Assignment
Retype each line exactly as it stands, beginning at the first line of the material and finishing with the line that contains "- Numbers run".
------ Stored data
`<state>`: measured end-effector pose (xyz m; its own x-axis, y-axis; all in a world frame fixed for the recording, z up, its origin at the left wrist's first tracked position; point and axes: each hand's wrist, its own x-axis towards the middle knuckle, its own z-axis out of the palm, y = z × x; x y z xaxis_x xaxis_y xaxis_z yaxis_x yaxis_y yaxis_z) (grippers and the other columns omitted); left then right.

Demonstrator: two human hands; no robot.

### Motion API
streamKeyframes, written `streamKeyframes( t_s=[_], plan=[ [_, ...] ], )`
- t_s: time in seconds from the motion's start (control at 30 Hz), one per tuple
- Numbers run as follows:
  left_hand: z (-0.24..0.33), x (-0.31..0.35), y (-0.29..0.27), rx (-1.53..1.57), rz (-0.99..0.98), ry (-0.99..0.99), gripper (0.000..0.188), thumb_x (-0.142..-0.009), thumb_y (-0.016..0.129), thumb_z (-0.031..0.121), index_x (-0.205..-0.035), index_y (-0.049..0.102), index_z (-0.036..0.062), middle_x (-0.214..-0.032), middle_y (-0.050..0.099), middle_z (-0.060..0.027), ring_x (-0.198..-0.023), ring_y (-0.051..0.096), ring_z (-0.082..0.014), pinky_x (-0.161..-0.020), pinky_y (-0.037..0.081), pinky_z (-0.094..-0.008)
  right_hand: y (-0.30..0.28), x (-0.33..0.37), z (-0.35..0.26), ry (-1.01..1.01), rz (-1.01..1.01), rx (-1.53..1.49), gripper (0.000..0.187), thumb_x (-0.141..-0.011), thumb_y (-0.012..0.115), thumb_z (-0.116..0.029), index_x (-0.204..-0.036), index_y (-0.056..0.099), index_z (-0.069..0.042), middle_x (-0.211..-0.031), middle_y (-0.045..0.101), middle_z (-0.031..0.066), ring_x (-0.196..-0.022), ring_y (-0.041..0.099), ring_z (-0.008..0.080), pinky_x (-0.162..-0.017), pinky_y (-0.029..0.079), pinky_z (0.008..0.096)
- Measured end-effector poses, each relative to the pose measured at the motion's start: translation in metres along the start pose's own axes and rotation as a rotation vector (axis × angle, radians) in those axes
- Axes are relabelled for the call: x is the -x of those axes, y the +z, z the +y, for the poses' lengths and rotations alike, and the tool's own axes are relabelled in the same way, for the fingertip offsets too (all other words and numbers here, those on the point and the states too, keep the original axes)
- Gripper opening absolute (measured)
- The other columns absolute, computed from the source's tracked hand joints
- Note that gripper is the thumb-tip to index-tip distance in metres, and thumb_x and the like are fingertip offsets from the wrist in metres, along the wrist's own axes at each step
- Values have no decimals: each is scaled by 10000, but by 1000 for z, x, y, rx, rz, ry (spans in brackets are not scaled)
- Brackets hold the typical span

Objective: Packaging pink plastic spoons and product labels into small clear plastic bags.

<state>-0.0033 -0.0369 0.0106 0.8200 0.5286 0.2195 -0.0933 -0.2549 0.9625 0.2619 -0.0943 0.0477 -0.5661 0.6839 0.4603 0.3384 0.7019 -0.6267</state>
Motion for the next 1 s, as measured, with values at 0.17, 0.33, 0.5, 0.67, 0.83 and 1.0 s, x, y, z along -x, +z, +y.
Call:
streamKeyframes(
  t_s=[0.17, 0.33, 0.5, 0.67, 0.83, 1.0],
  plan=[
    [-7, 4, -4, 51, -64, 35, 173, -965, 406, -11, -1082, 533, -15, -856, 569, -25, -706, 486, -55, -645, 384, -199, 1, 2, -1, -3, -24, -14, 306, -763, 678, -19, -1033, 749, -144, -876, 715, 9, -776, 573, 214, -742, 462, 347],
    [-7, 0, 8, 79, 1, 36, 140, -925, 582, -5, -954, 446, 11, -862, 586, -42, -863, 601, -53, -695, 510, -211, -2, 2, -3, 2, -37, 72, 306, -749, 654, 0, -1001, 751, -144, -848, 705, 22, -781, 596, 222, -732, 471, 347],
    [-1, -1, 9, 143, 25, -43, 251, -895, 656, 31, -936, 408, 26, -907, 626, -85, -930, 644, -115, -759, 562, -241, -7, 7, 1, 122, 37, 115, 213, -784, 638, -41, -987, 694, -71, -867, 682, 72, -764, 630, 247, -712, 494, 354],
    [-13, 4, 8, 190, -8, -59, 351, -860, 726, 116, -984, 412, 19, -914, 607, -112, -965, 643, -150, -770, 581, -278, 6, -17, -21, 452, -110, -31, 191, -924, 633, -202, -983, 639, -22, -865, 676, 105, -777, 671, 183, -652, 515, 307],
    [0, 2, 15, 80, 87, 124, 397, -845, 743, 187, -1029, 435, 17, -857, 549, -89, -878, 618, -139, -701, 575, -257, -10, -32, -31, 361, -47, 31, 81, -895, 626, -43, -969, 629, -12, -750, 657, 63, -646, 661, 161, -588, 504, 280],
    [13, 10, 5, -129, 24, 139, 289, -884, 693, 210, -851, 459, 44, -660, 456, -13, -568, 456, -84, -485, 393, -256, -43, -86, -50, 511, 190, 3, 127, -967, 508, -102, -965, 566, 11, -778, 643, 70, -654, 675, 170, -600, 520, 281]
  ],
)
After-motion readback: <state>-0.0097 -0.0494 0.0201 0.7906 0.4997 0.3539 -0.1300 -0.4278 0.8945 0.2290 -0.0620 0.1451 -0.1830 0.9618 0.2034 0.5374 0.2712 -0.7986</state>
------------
Result of this exercise
`<state>`: measured end-effector pose (xyz m; its own x-axis, y-axis; all in a world frame fixed for the recording, z up, its origin at the left wrist's first tracked position; point and axes: each hand's wrist, its own x-axis towards the middle knuckle, its own z-axis out of the palm, y = z × x; x y z xaxis_x xaxis_y xaxis_z yaxis_x yaxis_y yaxis_z) (grippers and the other columns omitted); left then right.

Demonstrator: two human hands; no robot.

### Motion API
streamKeyframes, written `streamKeyframes( t_s=[_], plan=[ [_, ...] ], )`
- t_s: time in seconds from the motion's start (control at 30 Hz), one per tuple
- Numbers run as follows:

This exercise requires no additional answer.